Why is May so overwhelming for working moms? May is uniquely packed for families with school-age children. Field days, spring concerts, preschool graduations, teacher appreciation week, sports banquets, and end-of-year parties all land in the same few weeks — layered on top of regular work responsibilities and everyday life. Even with the best intentions, it’s easy to feel like you’re constantly behind or just surviving from one event to the next.

How do I prepare my schedule for summer when the kids get out of school? The key is to look ahead before summer arrives, not after. Once you know your summer schedule — camp drop-off times, childcare arrangements, or any changes to your daily routine — update your calendar and your Ideal Week now. That way, when the school year ends and everything shifts, you’re not scrambling to figure out a new normal.

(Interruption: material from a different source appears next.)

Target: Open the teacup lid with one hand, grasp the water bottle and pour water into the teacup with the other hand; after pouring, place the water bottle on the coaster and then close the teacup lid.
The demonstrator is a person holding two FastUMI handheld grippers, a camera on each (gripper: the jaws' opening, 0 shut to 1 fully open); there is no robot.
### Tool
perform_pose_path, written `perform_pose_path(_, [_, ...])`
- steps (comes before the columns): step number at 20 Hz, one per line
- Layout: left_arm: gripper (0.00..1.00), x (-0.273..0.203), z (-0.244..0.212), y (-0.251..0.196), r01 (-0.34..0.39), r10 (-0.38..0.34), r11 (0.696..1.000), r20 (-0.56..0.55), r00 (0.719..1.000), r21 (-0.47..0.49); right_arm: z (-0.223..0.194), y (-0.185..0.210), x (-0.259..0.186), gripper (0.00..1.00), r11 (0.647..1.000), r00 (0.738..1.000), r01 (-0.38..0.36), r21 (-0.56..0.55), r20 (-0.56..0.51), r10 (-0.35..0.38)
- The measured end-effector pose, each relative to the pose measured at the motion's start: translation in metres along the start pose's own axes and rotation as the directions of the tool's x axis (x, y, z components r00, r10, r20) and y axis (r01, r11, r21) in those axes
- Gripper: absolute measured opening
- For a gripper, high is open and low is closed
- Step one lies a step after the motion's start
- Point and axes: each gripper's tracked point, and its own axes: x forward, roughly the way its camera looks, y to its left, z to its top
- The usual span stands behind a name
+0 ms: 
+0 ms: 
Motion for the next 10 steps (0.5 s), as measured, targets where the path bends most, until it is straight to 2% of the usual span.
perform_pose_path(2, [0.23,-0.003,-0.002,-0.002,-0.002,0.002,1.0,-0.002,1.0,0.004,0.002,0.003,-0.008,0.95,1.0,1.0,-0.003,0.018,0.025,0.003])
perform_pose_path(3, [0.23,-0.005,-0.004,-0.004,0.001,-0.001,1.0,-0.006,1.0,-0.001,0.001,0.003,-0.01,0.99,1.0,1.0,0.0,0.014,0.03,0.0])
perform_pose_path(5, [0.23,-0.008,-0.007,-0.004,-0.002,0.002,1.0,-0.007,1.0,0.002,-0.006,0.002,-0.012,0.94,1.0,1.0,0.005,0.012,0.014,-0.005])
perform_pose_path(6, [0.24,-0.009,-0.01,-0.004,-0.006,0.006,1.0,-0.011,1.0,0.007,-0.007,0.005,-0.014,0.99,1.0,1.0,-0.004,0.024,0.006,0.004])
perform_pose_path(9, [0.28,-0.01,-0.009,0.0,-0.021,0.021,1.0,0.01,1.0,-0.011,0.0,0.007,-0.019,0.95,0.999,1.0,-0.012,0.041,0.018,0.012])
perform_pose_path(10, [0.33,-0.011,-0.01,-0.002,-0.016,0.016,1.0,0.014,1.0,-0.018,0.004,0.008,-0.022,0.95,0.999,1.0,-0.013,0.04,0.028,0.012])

You’ve already planned for it.

What should I stop doing in May to reduce stress? The most powerful thing you can do in May is protect it from unnecessary extras. Look at your to-do list and ask yourself what could realistically wait until June or July — non-urgent medical appointments, nice-to-have meetings, house projects, or commitments without hard deadlines. May already comes with a built-in mountain of obligations. Giving yourself permission to move things out of May is one of the most effective ways to reduce overwhelm before it peaks.

How do I stick to my weekly planning session when life gets busy? This is exactly when it matters most. The busiest seasons of life are when we’re most tempted to skip our weekly planning session — but skipping it during a packed month like May is basically an invitation to wing it. Even twenty minutes on a Sunday evening or Monday morning can make the difference between a week that feels manageable and one that completely derails you. Treat it like a non-negotiable appointment with yourself, especially when your calendar is full.